Climate projections forecast a rise in temperatures and precipitation that would lead to an uptick in nutrient-rich runoff into Chesapeake Bay tributaries. Uncontrolled nutrient-rich runoff could have detrimental effects on the bay’s ecosystem, encouraging excess algae growth and stifling aquatic life in the long-term.

Teaming up with researchers from Penn State and the University of Maryland, Virginia Tech professors and graduate students conducted the urban leg of the project by analyzing the Difficult Run watershed, located in Fairfax County, Virginia.

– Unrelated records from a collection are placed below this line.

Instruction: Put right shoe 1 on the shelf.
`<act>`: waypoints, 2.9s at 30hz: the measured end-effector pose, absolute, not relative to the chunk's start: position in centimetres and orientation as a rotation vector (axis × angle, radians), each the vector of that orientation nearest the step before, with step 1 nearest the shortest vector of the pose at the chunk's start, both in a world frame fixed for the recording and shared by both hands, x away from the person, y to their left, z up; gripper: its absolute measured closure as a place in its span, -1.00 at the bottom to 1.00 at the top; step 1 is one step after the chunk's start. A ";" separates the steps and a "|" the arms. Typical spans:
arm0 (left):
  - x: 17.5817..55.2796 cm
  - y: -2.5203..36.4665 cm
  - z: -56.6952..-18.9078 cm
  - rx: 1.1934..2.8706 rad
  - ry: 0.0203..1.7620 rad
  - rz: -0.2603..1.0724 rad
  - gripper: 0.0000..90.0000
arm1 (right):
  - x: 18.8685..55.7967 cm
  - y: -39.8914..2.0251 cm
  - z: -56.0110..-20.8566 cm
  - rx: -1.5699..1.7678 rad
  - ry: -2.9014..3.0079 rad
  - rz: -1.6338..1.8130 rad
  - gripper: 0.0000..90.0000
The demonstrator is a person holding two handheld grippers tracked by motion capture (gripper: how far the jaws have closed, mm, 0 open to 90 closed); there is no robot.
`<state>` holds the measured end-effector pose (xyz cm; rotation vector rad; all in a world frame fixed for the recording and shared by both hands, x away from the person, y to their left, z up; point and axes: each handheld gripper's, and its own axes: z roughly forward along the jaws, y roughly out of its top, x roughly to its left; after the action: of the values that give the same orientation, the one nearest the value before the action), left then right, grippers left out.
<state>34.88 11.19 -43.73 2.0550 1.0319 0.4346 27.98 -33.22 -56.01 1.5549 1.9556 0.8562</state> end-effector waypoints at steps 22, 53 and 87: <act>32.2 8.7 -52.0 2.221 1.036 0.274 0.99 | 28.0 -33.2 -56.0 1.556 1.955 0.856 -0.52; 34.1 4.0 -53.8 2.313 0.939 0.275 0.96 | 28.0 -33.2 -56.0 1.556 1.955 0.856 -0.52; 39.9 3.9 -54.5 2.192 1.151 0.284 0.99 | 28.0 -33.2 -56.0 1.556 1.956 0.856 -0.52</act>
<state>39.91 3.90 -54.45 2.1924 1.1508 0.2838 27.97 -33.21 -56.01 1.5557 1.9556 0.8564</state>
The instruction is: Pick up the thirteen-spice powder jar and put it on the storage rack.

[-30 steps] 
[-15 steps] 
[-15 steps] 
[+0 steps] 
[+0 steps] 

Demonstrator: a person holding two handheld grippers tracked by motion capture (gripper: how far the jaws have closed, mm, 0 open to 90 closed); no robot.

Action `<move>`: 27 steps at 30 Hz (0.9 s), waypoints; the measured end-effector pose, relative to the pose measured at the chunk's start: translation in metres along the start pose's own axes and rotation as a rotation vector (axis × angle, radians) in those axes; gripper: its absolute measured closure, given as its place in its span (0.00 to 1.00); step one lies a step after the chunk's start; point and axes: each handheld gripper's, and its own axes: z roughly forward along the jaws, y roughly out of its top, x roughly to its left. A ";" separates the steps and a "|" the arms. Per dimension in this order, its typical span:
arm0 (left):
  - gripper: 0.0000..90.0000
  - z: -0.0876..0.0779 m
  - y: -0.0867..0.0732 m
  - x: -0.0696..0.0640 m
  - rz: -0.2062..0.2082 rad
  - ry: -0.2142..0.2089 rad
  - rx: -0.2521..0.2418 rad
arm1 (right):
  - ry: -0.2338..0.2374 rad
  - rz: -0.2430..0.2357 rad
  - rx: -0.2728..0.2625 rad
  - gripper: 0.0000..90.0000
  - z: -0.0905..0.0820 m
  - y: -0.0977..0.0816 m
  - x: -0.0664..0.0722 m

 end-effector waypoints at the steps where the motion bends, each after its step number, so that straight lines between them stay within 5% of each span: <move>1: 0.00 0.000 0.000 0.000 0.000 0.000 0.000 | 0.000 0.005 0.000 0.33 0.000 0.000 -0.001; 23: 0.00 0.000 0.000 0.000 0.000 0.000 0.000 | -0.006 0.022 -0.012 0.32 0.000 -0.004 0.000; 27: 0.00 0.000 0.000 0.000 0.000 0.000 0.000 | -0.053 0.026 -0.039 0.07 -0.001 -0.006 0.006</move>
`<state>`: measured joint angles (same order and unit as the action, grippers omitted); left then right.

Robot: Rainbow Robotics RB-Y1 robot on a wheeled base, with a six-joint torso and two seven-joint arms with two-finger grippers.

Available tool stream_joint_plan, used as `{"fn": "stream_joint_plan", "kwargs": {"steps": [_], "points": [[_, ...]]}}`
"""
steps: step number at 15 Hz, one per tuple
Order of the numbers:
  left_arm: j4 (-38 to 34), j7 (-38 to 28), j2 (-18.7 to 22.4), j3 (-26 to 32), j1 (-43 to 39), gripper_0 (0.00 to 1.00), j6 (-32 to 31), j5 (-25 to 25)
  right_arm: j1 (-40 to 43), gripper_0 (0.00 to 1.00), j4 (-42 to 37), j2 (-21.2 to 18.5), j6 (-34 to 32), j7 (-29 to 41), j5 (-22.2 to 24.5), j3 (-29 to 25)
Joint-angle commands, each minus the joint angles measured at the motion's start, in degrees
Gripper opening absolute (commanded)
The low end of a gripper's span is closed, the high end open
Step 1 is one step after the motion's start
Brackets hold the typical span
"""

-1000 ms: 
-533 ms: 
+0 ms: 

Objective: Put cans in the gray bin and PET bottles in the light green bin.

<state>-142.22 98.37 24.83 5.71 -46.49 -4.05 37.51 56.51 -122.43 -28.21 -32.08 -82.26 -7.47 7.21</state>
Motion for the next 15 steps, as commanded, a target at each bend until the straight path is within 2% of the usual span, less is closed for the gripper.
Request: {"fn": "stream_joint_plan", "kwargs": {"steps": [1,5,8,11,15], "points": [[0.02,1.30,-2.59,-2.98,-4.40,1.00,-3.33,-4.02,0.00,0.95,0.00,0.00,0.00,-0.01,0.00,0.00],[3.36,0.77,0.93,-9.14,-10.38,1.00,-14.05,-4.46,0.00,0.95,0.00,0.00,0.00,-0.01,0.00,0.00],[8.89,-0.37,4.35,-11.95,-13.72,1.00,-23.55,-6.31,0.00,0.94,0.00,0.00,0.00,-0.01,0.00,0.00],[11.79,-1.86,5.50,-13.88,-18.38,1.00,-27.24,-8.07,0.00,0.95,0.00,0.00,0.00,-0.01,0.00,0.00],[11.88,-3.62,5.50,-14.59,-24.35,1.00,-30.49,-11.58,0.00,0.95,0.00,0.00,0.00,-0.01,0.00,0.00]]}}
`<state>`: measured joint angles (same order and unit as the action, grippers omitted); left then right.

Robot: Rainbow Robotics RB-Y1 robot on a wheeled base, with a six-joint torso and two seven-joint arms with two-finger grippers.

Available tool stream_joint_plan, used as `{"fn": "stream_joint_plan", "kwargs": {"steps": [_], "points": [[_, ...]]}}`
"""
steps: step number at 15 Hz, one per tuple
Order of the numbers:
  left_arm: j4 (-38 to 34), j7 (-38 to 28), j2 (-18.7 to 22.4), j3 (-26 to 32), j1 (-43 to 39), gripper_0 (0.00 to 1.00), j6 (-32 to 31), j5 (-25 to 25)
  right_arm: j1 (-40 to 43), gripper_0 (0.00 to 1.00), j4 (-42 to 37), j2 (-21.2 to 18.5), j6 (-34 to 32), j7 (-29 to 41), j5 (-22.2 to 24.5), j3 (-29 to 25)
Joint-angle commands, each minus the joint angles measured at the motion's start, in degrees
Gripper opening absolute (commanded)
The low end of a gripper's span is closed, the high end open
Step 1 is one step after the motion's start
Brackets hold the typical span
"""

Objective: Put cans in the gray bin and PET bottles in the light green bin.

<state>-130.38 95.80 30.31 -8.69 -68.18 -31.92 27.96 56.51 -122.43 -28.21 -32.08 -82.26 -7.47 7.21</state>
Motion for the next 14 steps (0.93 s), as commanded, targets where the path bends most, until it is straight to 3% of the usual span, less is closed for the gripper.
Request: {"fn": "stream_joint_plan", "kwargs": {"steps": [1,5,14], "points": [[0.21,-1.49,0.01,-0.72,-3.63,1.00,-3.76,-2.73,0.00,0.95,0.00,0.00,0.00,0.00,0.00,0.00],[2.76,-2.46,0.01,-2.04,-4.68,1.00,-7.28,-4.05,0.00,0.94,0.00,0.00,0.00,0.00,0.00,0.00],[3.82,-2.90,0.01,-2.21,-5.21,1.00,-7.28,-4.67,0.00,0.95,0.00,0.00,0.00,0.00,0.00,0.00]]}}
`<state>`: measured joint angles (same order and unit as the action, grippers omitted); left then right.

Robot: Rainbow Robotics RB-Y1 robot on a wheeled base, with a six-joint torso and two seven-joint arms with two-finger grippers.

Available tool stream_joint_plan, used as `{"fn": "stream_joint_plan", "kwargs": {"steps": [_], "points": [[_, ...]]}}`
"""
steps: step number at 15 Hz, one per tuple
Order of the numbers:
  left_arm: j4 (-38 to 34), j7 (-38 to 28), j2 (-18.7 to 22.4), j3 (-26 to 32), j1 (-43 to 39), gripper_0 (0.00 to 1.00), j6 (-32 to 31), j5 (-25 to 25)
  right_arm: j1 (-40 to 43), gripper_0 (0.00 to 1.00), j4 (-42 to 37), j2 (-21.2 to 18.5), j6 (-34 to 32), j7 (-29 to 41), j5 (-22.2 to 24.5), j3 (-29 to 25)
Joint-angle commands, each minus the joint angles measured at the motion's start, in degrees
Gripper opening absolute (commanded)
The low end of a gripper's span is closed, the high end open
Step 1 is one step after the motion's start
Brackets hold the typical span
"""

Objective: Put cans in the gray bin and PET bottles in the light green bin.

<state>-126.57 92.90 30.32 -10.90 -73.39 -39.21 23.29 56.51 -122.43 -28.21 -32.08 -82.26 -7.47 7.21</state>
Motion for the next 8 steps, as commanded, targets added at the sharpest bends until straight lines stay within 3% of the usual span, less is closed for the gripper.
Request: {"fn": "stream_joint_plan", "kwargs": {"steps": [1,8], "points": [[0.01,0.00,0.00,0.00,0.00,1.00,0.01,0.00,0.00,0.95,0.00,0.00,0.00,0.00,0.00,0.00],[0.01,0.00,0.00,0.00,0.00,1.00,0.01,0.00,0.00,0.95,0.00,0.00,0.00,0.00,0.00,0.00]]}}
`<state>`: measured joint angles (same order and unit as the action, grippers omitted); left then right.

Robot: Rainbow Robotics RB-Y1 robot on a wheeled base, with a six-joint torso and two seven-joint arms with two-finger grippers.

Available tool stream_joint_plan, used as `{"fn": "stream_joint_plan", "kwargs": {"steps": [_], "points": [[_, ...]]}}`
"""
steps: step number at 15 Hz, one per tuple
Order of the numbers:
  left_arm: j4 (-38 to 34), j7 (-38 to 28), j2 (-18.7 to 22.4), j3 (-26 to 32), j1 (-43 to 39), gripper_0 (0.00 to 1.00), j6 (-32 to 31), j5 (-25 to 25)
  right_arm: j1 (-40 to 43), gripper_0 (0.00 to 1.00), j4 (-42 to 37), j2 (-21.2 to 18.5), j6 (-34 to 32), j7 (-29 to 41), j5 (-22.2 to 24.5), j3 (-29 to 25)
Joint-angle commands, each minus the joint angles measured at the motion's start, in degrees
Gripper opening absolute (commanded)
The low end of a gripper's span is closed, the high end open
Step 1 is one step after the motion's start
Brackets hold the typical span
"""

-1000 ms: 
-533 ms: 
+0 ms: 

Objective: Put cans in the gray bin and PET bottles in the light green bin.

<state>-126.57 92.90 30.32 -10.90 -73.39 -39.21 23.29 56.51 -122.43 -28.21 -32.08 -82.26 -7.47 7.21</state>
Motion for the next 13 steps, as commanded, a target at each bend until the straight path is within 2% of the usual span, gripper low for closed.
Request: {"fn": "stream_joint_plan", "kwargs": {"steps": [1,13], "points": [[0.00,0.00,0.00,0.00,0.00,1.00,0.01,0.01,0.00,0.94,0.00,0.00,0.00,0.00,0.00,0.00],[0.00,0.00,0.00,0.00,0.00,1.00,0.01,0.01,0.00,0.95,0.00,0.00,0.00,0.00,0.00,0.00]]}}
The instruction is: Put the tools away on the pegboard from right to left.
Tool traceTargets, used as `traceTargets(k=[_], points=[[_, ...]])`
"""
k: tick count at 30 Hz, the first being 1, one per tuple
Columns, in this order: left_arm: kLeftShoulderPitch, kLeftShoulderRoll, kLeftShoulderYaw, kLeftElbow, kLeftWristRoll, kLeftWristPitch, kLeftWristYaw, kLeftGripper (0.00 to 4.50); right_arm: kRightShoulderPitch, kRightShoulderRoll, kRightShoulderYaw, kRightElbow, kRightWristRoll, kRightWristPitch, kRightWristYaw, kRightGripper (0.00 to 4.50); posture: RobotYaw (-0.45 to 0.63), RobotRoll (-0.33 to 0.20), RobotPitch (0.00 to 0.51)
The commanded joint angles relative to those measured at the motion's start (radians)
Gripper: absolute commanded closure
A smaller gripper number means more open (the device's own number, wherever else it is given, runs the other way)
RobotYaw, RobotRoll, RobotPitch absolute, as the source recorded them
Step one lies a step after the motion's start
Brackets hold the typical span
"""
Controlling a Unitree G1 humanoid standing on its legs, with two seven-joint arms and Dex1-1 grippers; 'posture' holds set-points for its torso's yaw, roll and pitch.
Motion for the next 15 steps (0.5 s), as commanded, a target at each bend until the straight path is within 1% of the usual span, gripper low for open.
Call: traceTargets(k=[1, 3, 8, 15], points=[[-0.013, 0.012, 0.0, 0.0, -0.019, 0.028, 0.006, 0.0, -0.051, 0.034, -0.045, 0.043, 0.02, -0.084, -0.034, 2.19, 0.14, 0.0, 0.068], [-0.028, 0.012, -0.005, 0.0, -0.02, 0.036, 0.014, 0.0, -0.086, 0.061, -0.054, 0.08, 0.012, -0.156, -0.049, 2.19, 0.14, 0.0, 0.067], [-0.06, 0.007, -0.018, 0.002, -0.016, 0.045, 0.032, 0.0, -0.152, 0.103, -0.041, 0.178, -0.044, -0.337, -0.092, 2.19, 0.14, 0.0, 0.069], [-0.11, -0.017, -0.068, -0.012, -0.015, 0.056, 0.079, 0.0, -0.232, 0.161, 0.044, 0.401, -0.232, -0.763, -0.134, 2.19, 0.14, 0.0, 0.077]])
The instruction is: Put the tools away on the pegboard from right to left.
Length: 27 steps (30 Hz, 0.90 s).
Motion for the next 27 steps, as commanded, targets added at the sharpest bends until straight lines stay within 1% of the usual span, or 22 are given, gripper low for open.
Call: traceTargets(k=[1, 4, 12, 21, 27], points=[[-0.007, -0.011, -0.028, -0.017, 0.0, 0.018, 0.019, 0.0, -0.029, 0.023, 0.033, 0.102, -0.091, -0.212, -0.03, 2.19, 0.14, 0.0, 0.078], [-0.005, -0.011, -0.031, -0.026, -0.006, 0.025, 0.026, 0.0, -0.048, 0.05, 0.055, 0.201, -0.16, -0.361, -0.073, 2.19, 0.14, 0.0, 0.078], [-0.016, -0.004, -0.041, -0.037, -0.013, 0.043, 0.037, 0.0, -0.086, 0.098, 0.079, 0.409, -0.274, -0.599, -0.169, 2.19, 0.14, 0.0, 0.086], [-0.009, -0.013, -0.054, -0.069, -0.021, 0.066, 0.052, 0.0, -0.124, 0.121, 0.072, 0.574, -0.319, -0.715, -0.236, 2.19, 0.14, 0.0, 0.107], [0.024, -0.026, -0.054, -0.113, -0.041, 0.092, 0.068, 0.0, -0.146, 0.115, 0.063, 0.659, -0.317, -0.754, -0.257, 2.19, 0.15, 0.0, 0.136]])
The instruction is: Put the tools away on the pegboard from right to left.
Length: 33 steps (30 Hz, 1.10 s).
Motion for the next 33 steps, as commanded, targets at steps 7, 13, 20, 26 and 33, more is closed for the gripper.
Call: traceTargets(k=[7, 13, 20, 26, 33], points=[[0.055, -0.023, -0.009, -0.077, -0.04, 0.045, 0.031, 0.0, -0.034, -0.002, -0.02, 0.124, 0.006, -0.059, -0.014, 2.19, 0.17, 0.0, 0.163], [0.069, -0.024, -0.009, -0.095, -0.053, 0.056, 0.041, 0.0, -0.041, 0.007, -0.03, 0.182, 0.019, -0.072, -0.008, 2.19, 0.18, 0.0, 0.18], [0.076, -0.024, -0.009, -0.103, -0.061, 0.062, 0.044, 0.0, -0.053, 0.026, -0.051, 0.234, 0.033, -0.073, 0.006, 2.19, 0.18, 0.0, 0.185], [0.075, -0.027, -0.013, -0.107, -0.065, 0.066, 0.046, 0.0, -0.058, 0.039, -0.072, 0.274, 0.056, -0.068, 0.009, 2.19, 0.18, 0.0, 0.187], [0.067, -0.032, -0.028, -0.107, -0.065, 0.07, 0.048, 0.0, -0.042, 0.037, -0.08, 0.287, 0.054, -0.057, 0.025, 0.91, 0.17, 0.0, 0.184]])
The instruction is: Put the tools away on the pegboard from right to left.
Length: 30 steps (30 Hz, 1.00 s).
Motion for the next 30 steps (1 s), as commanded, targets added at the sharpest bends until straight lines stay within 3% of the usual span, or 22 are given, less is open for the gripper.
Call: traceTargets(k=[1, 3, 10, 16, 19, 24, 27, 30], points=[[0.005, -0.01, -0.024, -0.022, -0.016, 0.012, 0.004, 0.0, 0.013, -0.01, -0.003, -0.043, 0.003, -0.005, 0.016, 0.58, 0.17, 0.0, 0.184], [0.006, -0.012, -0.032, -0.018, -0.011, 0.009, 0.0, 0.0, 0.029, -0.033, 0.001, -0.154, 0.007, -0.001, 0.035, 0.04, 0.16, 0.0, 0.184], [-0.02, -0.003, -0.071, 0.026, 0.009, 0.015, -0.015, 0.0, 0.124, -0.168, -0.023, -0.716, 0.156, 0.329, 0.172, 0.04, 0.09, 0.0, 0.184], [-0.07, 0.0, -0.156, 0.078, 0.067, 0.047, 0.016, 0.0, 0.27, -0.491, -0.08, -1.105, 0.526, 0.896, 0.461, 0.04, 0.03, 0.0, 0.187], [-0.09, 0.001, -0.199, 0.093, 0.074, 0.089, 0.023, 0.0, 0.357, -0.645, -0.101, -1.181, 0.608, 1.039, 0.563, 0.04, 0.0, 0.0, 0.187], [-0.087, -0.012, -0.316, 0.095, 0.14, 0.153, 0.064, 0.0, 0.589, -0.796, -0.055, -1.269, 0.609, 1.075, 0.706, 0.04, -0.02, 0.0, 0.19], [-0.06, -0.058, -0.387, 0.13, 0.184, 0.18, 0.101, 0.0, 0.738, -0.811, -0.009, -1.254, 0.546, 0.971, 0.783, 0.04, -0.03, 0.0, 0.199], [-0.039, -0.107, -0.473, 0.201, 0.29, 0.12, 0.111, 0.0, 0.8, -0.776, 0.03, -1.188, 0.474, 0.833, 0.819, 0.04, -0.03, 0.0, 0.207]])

“The Difficult Run watershed was selected as a representative of other urban watersheds in the Eastern U.S.,” said co-investigator Darrell Bosch, a professor in the Department of Agricultural and Applied Economics. “And our economic models, which accounted for weather uncertainty, showed that costs of meeting water-quality goals in Difficult Run increase under climate change.”

The Difficult Run project examined these effects from not only an economic standpoint, but also in terms of hydrology and biogeochemistry with respect to current and predicted climate change.

“Other studies have measured nutrient levels in the bay and analyzed the effects of best management practices,” said Easton, who is in both the College of Agriculture and Life Sciences and the College of Engineering. “But our project is unique in that it takes climate change into account.”

The crossdisciplinary study utilized meteorological data provided by Penn State Professor Raymond Najjar and his students to develop hydrological and economic models that compared current conditions to predicted conditions under climate change.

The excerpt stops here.